◆ AVAILABLE DATA:
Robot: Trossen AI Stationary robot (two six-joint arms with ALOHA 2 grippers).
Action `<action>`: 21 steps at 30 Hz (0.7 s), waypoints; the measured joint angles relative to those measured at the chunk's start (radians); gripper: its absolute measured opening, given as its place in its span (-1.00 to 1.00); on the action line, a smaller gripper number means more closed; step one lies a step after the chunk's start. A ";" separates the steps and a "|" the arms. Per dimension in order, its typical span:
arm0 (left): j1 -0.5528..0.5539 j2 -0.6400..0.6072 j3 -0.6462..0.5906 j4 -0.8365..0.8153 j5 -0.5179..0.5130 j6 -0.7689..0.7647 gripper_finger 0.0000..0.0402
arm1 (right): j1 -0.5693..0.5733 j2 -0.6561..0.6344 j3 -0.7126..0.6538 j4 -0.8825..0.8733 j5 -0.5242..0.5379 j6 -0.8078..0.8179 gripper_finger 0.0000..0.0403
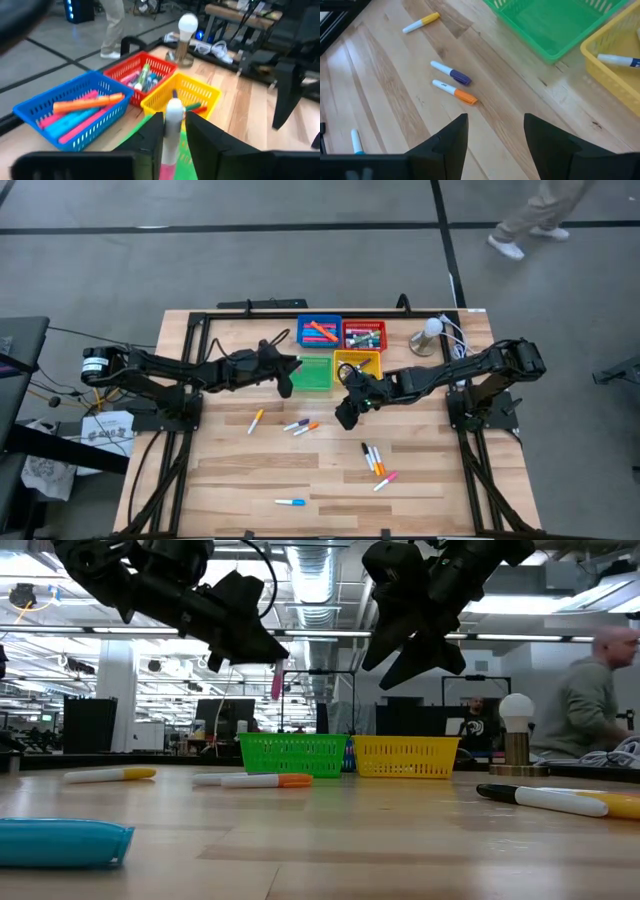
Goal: Pick & Place Markers
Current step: Put the pink mini marker into the green bin
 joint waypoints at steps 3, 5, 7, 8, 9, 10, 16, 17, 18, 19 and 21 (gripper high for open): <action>0.000 0.000 0.000 -0.044 0.003 -0.007 -0.49 | 0.000 0.000 0.000 0.000 0.000 0.000 -0.09; 0.000 0.000 0.000 -0.058 0.010 -0.007 -0.41 | 0.000 0.000 0.000 0.000 0.000 -0.001 -0.10; 0.000 0.000 0.000 -0.059 0.013 -0.010 -0.33 | 0.000 0.000 0.000 0.000 0.000 -0.001 -0.10; 0.000 0.000 0.000 -0.059 0.015 -0.011 -0.29 | 0.000 0.000 0.000 0.000 0.000 -0.001 -0.10; 0.000 0.000 0.000 -0.059 0.022 -0.011 -0.26 | 0.000 0.000 0.000 0.000 0.000 -0.001 -0.10; 0.000 0.000 0.000 -0.059 0.026 -0.011 -0.22 | 0.000 0.000 0.000 0.000 0.000 -0.001 -0.10; 0.000 0.000 0.000 -0.060 0.027 -0.022 -0.10 | 0.000 0.000 0.000 0.001 0.001 0.000 -0.08; 0.000 0.000 0.000 -0.060 0.027 -0.022 -0.09 | 0.000 0.000 0.000 0.001 0.001 0.000 -0.09; 0.000 0.000 0.000 -0.060 0.027 -0.022 -0.09 | 0.000 0.000 0.000 0.001 0.001 0.000 -0.09; 0.000 0.000 0.000 -0.061 0.027 -0.023 -0.09 | 0.000 0.000 0.000 0.001 0.001 0.000 -0.09; 0.000 0.000 0.000 -0.063 0.028 -0.034 -0.09 | 0.001 0.000 0.000 0.001 0.001 0.000 -0.10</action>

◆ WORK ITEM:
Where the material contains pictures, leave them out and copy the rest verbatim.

◆ RESPONSE:
Robot: Trossen AI Stationary robot (two six-joint arms with ALOHA 2 grippers).
Action `<action>`: 21 steps at 30 Hz (0.7 s), waypoints; the measured joint angles relative to those measured at the chunk's start (radians); gripper: its absolute measured opening, given as its place in its span (-1.00 to 1.00); on the action line, a smaller gripper number means more closed; step one lies a step after the chunk's start. A ";" separates the steps and a "|" the arms. Per dimension in order, its typical span:
arm0 (left): j1 -0.5528..0.5539 j2 -0.6400..0.6072 j3 -0.6462..0.5906 j4 -0.8365..0.8153 j5 -0.5179..0.5130 j6 -0.7689..0.7647 gripper_finger 0.0000..0.0402
arm1 (right): j1 -0.5693..0.5733 j2 -0.6561..0.6344 j3 -0.7126..0.6538 j4 -0.8825..0.8733 j5 -0.5242..0.5379 j6 -0.8078..0.8179 gripper_finger 0.0000..0.0403
Goal: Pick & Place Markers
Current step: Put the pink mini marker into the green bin
 joint waypoints at steps 3, 5, 7, 8, 9, 10, 16, 17, 18, 19 and 21 (gripper high for open): <action>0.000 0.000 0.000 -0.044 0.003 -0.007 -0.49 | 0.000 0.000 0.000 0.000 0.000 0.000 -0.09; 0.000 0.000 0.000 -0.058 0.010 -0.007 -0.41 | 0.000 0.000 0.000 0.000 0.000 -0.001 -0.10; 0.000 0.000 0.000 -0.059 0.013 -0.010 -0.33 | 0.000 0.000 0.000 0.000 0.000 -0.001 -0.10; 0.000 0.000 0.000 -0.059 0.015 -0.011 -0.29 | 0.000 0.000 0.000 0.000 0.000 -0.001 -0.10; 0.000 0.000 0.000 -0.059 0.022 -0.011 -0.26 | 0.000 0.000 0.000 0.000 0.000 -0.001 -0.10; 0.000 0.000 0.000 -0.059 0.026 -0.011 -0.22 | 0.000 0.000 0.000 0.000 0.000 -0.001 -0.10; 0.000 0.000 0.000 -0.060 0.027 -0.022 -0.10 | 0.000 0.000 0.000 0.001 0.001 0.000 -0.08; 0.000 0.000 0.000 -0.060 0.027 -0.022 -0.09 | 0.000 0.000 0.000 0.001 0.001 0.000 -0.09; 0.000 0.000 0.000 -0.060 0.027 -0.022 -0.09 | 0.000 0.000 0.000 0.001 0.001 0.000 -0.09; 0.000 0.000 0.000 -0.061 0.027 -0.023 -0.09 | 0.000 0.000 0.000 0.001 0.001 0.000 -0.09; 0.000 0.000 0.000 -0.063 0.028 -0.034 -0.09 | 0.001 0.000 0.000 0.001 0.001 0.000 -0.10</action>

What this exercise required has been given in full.